Work instructions: Repeat nothing but the lines below running from the one containing "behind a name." to the one containing "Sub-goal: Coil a". Keep both end lines.

Entries provided:
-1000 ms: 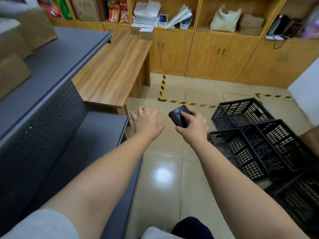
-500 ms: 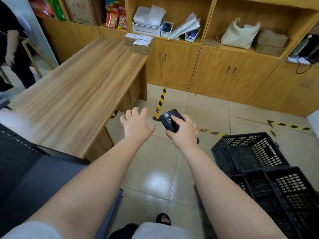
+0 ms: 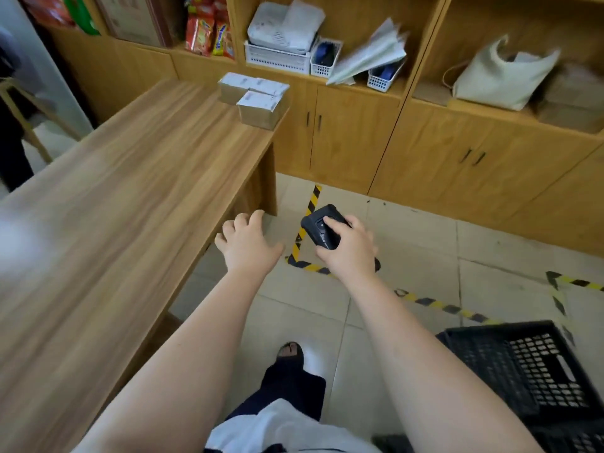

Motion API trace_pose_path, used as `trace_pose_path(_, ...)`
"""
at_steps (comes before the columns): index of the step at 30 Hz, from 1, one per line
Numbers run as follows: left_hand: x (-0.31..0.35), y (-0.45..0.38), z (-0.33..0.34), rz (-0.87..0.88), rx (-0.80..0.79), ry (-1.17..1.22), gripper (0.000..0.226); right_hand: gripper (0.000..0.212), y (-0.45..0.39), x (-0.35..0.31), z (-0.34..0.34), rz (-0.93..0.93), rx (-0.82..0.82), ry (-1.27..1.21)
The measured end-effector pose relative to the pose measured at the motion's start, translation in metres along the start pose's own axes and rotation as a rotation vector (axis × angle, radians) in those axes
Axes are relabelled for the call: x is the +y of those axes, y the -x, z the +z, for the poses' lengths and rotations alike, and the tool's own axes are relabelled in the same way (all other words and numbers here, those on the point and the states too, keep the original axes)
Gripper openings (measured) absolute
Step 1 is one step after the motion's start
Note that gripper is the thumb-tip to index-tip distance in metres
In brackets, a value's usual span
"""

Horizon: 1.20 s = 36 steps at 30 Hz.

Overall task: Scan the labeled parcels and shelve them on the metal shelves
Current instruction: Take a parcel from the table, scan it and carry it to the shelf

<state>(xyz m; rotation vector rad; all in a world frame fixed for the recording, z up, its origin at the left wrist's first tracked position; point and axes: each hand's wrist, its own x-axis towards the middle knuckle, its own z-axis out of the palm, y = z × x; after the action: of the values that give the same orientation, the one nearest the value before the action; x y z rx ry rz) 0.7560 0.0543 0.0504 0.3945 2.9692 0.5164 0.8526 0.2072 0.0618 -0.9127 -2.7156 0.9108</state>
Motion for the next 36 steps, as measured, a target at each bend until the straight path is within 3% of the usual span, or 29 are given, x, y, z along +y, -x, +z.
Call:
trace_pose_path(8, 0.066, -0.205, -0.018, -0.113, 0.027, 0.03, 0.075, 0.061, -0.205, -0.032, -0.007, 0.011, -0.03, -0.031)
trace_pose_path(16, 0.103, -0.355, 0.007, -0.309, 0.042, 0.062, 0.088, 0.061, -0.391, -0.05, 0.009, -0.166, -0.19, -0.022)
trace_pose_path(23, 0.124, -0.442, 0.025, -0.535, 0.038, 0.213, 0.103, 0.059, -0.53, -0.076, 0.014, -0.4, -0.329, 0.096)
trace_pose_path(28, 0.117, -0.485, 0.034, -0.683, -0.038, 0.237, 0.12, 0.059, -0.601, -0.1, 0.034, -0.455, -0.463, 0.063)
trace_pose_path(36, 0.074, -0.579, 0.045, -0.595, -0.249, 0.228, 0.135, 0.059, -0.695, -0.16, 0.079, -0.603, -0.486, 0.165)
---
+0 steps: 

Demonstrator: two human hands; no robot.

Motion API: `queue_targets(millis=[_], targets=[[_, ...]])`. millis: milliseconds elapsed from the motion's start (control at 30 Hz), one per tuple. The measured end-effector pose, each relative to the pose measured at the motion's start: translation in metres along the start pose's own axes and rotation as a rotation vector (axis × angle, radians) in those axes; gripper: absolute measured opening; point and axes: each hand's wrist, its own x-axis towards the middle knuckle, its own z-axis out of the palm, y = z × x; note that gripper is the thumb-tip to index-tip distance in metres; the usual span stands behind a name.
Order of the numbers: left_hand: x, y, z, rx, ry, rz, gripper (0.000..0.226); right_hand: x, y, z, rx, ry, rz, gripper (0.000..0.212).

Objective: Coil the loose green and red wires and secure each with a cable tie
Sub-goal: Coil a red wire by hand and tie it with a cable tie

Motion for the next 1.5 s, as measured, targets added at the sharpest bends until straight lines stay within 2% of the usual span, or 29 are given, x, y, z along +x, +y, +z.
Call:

Output for this task:
Motion API: `queue_targets(millis=[_], targets=[[_, ...]])`. millis: milliseconds elapsed from the motion's start (control at 30 Hz), one per tuple. The measured end-effector pose, each relative to the pose measured at the motion's start: translation in metres along the start pose's own axes and rotation as a rotation vector (axis × angle, radians) in those axes; gripper: absolute measured opening; point and axes: each hand's wrist, its own x-axis towards the middle knuckle, its own z-axis out of the palm, y = z × x; note that gripper is the thumb-tip to index-tip distance in metres; the usual span stands behind a name.
Order of the numbers: left_hand: x, y, z, rx, ry, rz, gripper (0.000..0.226); right_hand: x, y, z, rx, ry, rz, gripper (0.000..0.212).

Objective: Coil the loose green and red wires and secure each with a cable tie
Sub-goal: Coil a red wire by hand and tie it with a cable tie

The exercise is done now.